Vivian Kiprotich

Personal information
- Full name: Vivian Chebet Kiprotich
- Nationality: Kenyan
- Born: 7 January 1996 (age 30)

Sport
- Sport: Athletics

Achievements and titles
- Personal bests: 800m: 1:58.26 (Nairobi, 2024)

Medal record
Women's athletics
Representing Kenya
African Games
| Bronze medal – third place | 2023 Accra | 800 m |
African Championships
| Silver medal – second place | 2026 Accra | 1500 m |

= Vivian Chebet Kiprotich =

Kenyan athlete (born 1996)

Vivian Chebet Kiprotich (born 7 January 1996), also known as Vivian Kiprotich or Vivian Chebet, is a Kenyan track and field athlete who competes as a middle-distance runner.

==Biography==
In May 2023, she ran a personal best time of 2:00.53 for the 800 metres at the Kip Keino Classic. In June 2023 she lowered her personal best to a time of 1:58.80 for 800 metres in Huelva. She competed for Kenya at the 2023 World Athletics Championships – Women's 800 metres in Budapest.

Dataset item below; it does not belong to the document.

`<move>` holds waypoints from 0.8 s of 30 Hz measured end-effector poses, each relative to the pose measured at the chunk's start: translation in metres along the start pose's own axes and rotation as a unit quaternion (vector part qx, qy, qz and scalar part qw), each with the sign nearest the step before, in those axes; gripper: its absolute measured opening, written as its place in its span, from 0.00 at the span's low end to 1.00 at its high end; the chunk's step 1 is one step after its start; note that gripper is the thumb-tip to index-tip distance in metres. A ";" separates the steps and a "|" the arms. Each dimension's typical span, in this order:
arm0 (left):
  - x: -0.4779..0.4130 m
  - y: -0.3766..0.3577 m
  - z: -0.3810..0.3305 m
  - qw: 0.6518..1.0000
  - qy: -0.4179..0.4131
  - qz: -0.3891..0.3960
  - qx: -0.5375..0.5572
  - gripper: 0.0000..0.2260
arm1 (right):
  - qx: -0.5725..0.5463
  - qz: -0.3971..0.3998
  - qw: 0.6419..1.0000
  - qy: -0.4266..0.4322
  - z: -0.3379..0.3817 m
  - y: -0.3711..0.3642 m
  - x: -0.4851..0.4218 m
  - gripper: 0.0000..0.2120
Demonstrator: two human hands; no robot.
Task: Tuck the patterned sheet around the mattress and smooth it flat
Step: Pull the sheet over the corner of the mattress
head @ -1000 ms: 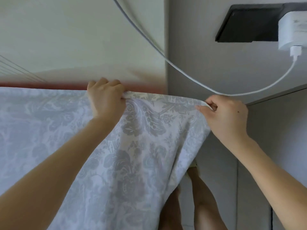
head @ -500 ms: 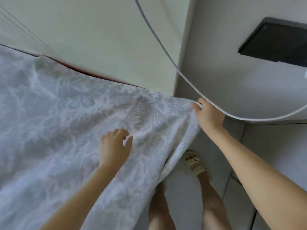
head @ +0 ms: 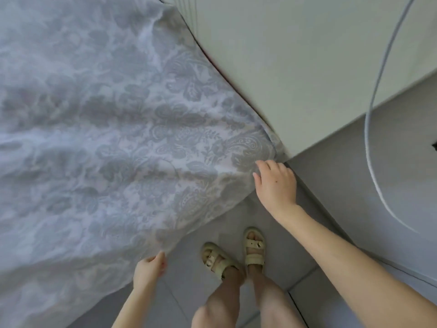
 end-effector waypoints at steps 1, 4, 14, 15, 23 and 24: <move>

She was selected to compete for Kenya at the 2024 World Athletics Indoor Championships. She ran a personal best indoors time of 2:00.80 to qualify for the semi-final, and lowered it to 1:59.65 to qualify for the final. In the final she finished in fourth place.

In March 2024, she won bronze in the 800 metres at the African Games. She lowered her personal best to 1:58.26 as she finished runner-up to Mary Moraa at the Kip Keino Classic in April 2024. She finished second in the 800 metres at the 2024 BAUHAUS-galan in Stockholm on 2 June 2024.

She competed in the 800 metres at the 2024 Summer Olympics in Paris in August 2024, where she reached the semi-finals.

She was selected for the 2025 World Athletics Indoor Championships in Nanjing in March 2025. In July 2025, she was runner-up at the Athletics Kenya World Championship Trials. She subsequently competed in the women's 800 metres at the 2025 World Athletics Championships in Tokyo, Japan.

In May 2026, she won the silver medal over 1500 metres at the 2026 African Championships in Athletics in Accra, Ghana, behind Karabo More of South Africa. She represented Kenya in the 800 metres at the 2026 Commonwealth Games in Glasgow, Scotland.